Image denoising enhances image quality, serving as a foundational technique across various computational photography applications. The obstacle to clean image acquisition in real scenarios necessitates the development of self-supervised image denoising methods only depending on noisy images, especially a single noisy image. Existing self-supervised image denoising paradigms (Noise2Noise and Noise2Void) rely heavily on information-lossy operations, such as downsampling and masking, culminating in low quality denoising performance. In this paper, we propose a novel self-supervised single image denoising paradigm, Positive2Negative, to break the information-lossy barrier. Our paradigm involves two key steps: Renoised Data Construction (RDC) and Denoised Consistency Supervision (DCS). RDC renoises the predicted denoised image by the predicted noise to construct multiple noisy images, preserving all the information of the original image. DCS ensures consistency across the multiple denoised images, supervising the network to learn robust denoising. Our Positive2Negative paradigm achieves state-of-the-art performance in self-supervised single image denoising with significant speed improvements.
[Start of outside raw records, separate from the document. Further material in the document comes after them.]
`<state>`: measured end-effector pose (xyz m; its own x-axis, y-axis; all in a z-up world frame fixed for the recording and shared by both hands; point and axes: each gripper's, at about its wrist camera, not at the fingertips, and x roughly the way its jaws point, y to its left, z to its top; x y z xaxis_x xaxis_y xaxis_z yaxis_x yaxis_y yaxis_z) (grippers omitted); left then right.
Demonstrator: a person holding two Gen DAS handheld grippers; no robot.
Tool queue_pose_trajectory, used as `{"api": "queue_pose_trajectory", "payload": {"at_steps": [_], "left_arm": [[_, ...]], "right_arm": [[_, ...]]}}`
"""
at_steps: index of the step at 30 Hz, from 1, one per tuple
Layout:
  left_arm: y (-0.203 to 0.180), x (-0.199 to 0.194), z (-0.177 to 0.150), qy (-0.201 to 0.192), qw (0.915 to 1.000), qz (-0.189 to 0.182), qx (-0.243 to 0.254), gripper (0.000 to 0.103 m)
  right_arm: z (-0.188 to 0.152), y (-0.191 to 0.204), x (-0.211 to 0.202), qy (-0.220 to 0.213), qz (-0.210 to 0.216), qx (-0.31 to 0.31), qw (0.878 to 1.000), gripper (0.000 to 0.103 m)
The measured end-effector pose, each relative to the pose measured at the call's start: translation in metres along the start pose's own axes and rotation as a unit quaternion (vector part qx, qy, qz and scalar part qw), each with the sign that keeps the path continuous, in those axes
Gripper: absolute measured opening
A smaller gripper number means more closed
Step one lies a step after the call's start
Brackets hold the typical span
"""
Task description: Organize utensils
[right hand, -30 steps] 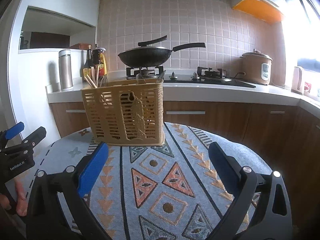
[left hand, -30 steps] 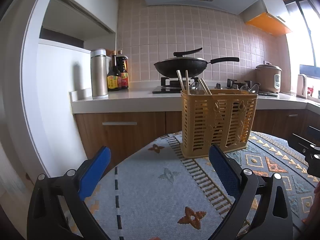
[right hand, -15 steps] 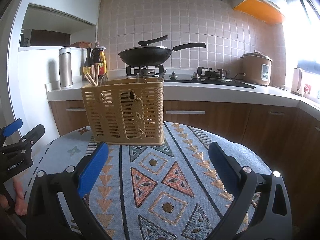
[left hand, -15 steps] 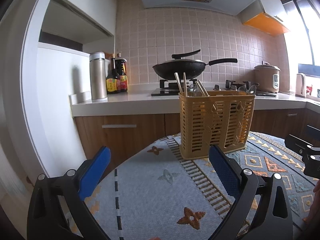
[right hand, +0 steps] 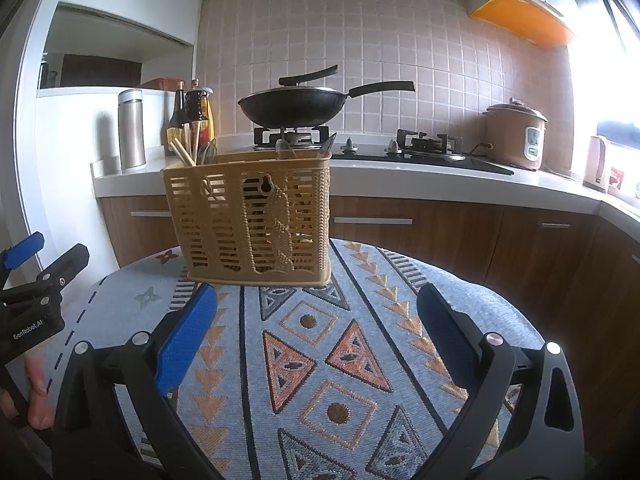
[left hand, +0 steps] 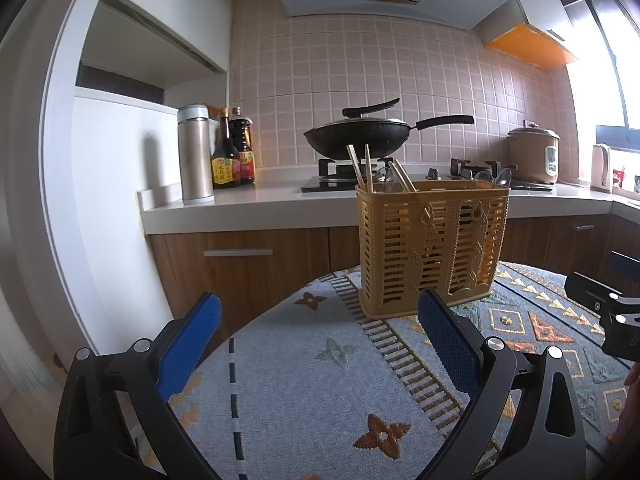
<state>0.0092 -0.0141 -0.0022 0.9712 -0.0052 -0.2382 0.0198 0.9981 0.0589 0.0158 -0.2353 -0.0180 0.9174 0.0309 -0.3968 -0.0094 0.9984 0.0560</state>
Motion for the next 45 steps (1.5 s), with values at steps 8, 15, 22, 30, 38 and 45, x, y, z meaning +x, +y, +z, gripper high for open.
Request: {"api": "queue_pose_trajectory", "payload": {"at_steps": [8,15,22,30,38,45], "left_arm": [[0.0003,0.0008,0.0000,0.002,1.0000,0.000,0.000,0.095],[0.0013,0.0020,0.0003,0.005,1.0000,0.000,0.000,0.095],[0.0007,0.0020,0.0001,0.005,1.0000,0.000,0.001,0.095],[0.0016,0.0029,-0.0005,0.007,1.0000,0.001,0.001,0.095],[0.0019,0.0030,-0.0011,0.008,1.0000,0.001,0.001,0.095],[0.0020,0.0036,-0.0012,0.008,1.0000,0.000,0.001,0.095]], "right_arm": [[-0.0008,0.0008,0.0000,0.002,0.000,0.000,1.000,0.095],[0.0003,-0.0010,0.0024,0.005,0.002,0.003,1.000,0.095],[0.0000,-0.0007,0.0026,0.006,0.002,0.004,1.000,0.095],[-0.0003,-0.0016,0.0039,0.008,0.003,0.006,1.000,0.095],[-0.0007,-0.0018,0.0041,0.008,0.003,0.005,1.000,0.095],[-0.0005,-0.0020,0.0044,0.009,0.003,0.006,1.000,0.095]]}}
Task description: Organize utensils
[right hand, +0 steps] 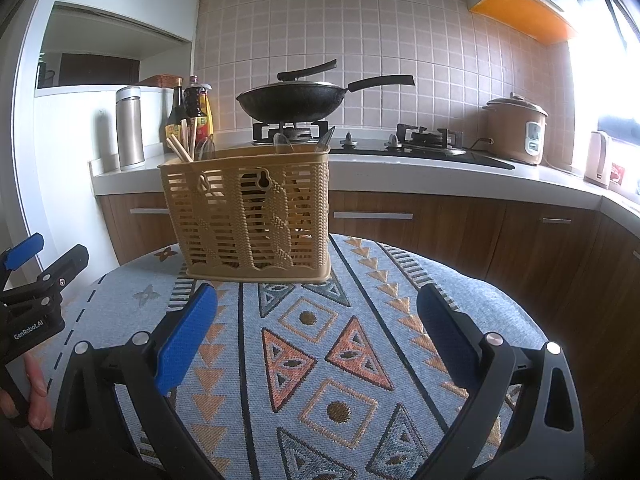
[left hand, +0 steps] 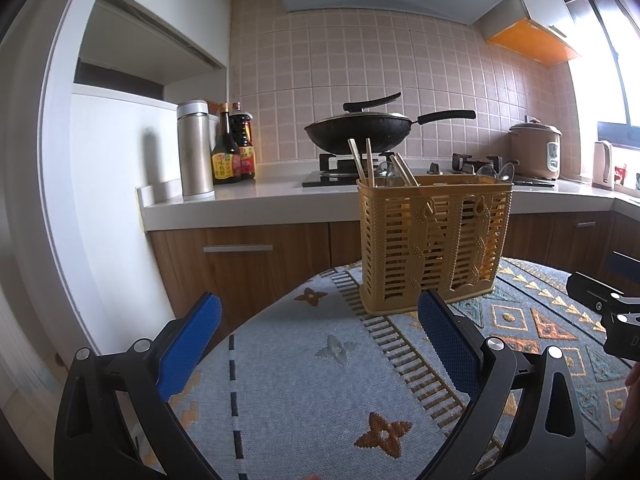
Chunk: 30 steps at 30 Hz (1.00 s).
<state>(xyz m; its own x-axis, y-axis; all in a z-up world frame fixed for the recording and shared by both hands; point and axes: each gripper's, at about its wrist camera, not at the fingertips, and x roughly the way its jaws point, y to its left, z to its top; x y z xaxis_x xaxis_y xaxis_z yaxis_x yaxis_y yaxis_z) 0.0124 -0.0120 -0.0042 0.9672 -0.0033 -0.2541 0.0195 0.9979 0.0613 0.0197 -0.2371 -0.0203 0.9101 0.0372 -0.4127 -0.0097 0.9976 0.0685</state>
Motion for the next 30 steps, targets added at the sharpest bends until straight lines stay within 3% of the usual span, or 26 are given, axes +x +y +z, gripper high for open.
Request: {"api": "queue_pose_trajectory", "payload": {"at_steps": [30], "left_arm": [[-0.0045,0.0009,0.0009,0.004,0.9999,-0.005,0.011,0.095]], "right_arm": [[-0.0007,0.0006,0.0020,0.004,0.000,-0.001,1.000,0.095]]}}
The code is released to the public at https://github.com/Li-Tong-621/P2N.

Paper Structure

This paper contains 24 sections, 12 equations, 8 figures, 5 tables.

Figures (8)

  • Figure 1: Information-lossy operations in current paradigms. The noise addition operation reduces the signal-to-noise ratio, the downsampling operation diminishes the sampling density, and the masking operation disregards crucial central pixels. Each of these operations introduces an information-lossy barrier ATBSNNyquistShannon, culminating in imprecise denoising.
  • Figure 2: The information-lossy barrier significantly compromises the image quality, resulting in residual noise, aliasing effects or texture loss.
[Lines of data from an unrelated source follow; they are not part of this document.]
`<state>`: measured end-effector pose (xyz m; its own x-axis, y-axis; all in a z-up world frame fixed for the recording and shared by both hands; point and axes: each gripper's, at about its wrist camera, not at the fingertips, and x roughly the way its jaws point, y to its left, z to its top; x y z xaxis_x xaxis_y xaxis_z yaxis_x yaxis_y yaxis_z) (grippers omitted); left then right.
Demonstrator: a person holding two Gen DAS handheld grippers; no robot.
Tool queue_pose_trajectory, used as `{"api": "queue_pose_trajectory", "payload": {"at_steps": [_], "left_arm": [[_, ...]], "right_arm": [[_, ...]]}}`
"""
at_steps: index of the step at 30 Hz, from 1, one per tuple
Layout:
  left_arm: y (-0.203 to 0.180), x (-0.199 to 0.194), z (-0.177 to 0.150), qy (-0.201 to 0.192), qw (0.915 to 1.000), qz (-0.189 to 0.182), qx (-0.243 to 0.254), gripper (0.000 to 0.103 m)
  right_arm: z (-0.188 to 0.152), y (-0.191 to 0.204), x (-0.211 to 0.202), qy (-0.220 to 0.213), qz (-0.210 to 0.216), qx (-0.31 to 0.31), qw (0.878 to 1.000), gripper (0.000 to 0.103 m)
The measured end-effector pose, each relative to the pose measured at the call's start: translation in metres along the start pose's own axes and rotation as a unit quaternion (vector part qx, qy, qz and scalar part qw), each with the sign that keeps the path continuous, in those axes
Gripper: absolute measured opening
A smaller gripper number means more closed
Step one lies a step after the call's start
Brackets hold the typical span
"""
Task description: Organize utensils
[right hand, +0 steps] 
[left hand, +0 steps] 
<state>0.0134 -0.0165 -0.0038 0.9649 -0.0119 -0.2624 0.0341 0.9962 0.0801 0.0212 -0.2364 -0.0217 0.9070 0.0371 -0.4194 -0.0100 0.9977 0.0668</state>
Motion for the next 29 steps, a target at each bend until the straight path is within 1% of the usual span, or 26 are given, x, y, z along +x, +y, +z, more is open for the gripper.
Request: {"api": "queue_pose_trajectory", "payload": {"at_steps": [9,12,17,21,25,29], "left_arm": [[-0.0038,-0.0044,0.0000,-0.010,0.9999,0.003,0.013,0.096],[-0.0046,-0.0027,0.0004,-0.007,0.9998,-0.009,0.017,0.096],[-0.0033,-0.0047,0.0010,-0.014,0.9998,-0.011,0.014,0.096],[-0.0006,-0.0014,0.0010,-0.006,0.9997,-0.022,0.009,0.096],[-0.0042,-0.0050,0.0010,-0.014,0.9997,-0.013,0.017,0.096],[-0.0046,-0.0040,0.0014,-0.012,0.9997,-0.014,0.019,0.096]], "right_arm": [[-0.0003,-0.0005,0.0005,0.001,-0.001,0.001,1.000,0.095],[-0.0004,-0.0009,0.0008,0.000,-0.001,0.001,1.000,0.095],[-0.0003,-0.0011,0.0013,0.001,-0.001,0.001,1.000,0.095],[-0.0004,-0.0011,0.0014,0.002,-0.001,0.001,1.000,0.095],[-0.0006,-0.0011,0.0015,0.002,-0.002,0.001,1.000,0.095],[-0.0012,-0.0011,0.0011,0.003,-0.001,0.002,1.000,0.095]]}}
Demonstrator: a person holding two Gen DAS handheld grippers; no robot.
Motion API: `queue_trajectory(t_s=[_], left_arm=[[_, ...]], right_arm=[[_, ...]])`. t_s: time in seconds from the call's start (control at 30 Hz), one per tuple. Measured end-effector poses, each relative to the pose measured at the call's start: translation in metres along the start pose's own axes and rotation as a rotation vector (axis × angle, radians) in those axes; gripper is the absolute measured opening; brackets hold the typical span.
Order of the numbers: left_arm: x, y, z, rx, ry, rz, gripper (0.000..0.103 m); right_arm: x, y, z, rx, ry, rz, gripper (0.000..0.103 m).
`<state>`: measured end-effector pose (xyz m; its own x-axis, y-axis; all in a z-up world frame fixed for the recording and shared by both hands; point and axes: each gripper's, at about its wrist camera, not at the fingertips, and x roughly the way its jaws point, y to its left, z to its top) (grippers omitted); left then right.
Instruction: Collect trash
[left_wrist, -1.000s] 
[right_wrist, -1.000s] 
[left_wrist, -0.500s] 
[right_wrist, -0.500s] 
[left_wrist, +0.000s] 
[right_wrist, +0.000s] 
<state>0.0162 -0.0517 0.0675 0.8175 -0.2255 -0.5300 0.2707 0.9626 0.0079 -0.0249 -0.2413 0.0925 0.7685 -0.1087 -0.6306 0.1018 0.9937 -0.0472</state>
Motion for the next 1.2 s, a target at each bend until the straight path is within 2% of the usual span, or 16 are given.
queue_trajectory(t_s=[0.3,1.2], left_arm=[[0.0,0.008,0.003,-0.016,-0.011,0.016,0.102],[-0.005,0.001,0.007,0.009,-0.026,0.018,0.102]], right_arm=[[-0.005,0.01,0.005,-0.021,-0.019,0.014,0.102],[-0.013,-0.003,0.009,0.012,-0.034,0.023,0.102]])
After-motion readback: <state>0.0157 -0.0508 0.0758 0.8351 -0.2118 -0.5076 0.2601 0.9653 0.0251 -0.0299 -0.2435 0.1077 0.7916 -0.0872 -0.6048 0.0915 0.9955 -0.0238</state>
  • Figure 3: Noise distribution is zero-mean and approximately symmetrical. (a) shows a noisy image. (b) and (c) show the noise distributions, which are calculated at the center pixels marked by the green circle and the red circle in the noisy image, respectively. It is evident that the noise distribution is zero-mean and approximately symmetrical.
  • Figure 4: The opposite noise $-n$ is similar to the original noise $n$. The opposite noise $-n$ approximately follows the original noise's distribution, which is zero-mean and approximately symmetrical.
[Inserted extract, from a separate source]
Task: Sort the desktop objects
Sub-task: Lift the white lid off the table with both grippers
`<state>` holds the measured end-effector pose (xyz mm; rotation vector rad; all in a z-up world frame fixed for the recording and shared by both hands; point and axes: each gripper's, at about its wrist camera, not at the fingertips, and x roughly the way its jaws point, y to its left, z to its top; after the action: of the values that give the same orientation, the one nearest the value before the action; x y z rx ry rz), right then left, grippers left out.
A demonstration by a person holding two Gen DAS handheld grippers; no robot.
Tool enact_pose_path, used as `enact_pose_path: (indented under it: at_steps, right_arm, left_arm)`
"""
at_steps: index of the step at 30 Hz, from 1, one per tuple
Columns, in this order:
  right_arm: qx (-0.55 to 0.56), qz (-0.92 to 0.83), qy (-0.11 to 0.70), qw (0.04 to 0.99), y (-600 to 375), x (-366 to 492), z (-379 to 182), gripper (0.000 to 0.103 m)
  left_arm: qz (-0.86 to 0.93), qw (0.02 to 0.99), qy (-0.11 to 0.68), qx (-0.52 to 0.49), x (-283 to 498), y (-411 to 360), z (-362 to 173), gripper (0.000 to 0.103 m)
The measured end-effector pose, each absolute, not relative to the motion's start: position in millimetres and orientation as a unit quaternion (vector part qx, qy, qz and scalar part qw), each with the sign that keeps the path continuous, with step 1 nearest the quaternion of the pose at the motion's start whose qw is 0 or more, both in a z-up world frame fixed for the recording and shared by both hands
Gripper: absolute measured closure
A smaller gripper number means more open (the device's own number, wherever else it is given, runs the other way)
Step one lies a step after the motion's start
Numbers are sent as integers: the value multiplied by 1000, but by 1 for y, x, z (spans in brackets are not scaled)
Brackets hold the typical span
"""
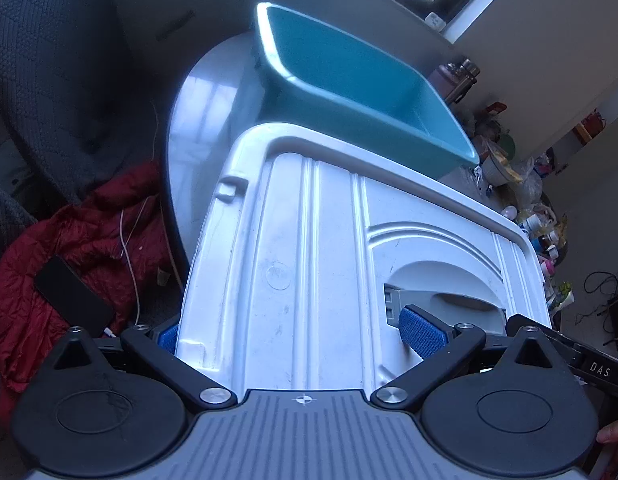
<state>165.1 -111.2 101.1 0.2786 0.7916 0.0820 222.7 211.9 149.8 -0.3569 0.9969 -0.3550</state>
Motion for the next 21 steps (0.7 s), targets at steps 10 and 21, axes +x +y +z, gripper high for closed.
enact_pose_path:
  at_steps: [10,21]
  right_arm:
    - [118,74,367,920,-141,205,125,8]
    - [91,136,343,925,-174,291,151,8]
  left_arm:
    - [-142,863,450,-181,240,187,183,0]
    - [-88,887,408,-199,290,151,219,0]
  • Figure 5: Overview of the proposed self-supervised single image denoising paradigm. For training, the Positive2Negative paradigm consists of 2 steps. The first step is Renoised Data Construction (RDC): multiply the predicted noise by positive and negative coefficients to construct multi-scale Positive noise and Negative noise, respectively. The second step is Denoised Consistency Supervision (DCS): train the network through supervising the consistency of the denoised images. For inference, denoising can be achieved in just one pass through the network. (The networks shown in the figure are the same one. In addition, for better visualization, the images within the red boxes on the bottom left have been zoomed in and are displayed in the red boxes on the bottom right.)